REPUBLIKA.CO.ID, YERUSALEM -- Warga Palestina mengalami tindak kejahatan dan ketidakdilan hukum oleh otoritas Israel. Hingga saat ini, otoritas Israel telah mengabaikan jaminan keamanan bagi warga Palestina.
Misalnya, tidak ada kantor polisi di desa-desa dan kota-kota yang mayoritas dihuni oleh warga Palestina. Kepolisian Israel tidak mendirikan pos keamanan di kantong warga Palestina dengan alasan keterbatasan anggaran.
Akibatnya tindak kejahatan dan kekerasan meningkat di wilayah tersebut. Profesor ilmu politik di University of Pennsylvania, Ian Lustick, mengatakan, kekerasan adalah masalah yang sangat parah.

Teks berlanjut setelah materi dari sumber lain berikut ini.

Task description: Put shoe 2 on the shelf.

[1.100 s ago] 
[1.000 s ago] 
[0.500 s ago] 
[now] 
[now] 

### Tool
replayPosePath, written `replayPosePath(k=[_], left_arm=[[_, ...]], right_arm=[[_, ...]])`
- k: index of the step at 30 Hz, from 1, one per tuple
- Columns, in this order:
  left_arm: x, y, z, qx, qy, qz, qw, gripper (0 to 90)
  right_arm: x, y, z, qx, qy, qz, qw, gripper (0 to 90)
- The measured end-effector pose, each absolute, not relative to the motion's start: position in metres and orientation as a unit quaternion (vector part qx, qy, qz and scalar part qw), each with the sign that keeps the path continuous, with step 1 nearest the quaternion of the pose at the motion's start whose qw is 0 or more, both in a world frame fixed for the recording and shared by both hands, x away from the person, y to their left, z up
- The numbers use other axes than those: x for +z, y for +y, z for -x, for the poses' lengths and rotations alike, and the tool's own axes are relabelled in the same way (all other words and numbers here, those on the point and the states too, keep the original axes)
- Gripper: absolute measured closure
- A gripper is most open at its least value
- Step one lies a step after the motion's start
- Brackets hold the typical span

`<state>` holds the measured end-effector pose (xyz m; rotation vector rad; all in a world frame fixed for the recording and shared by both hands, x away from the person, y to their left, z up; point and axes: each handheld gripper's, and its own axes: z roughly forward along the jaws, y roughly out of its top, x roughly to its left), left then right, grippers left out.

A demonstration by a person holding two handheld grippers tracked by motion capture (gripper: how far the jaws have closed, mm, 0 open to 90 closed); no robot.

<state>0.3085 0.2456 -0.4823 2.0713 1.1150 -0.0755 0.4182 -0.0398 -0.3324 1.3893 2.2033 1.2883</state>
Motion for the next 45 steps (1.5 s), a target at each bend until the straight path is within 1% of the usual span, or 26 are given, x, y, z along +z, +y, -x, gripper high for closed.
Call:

“Pembunuhan merajalela dengan kegagalan sistematis untuk menyelidiki dengan benar, dan sangat jarang terjadi penangkapan dan penghukuman terhadap pelaku,” ujar Lustick, dilansir Aljazirah, Ahad (17/10).
Polisi Israel berhasil memecahkan 71 persen kasus pembunuhan di komunitas Yahudi. Sementara, polisi hanya menangani 23 persen kasus kriminal di wilayah Palestina. Komunitas Palestina, yang merupakan seperlima dari total populasi, telah menjadi korban pembunuhan lebih tinggi dua kali lipat dari orang Yahudi Israel.
Menurut statistik, seorang Palestina berusia 17 hingga 24 tahun memiliki 21 kemungkinan ditembak daripada orang Yahudi dalam kelompok usia yang sama. Sementara, untuk orang Palestina berusia di atas 25 tahun, risikonya 36 kali lebih tinggi daripada orang Yahudi Israel.
“Sama seperti semua layanan publik yang kurang tersedia di sektor Arab; pendidikan, pembuangan limbah, rekreasi, infrastruktur, perumahan, demikian pula kepolisian,” kata Lustick.
Namun, menurut Lustick, masalahnya bukan hanya pada kurangnya sumber daya dan pengabaian. Tetapi masalah yang paling mendasar, yaitu pemisahan masyarakat Israel dan pengucilan orang Arab dari perhatian badan pemerintah dan sebagian besar orang Yahudi Israel.
Selain itu, terjadi penyitaan sebagian besar tanah dan desa-desa Palestina, serta penolakan untuk menyetujui rencana pembangunan. Keadaan ini menghasilkan kepadatan yang parah dan konflik pertaruhan yang sangat tinggi di antara keluarga dan klan atas bagian-bagian kecil dari properti.
“Ribuan kolaborator dan informan dilindungi dari penuntutan, dan senjata yang dapat mereka akses, geng dan klan saling bersaing,” ujar Lustick.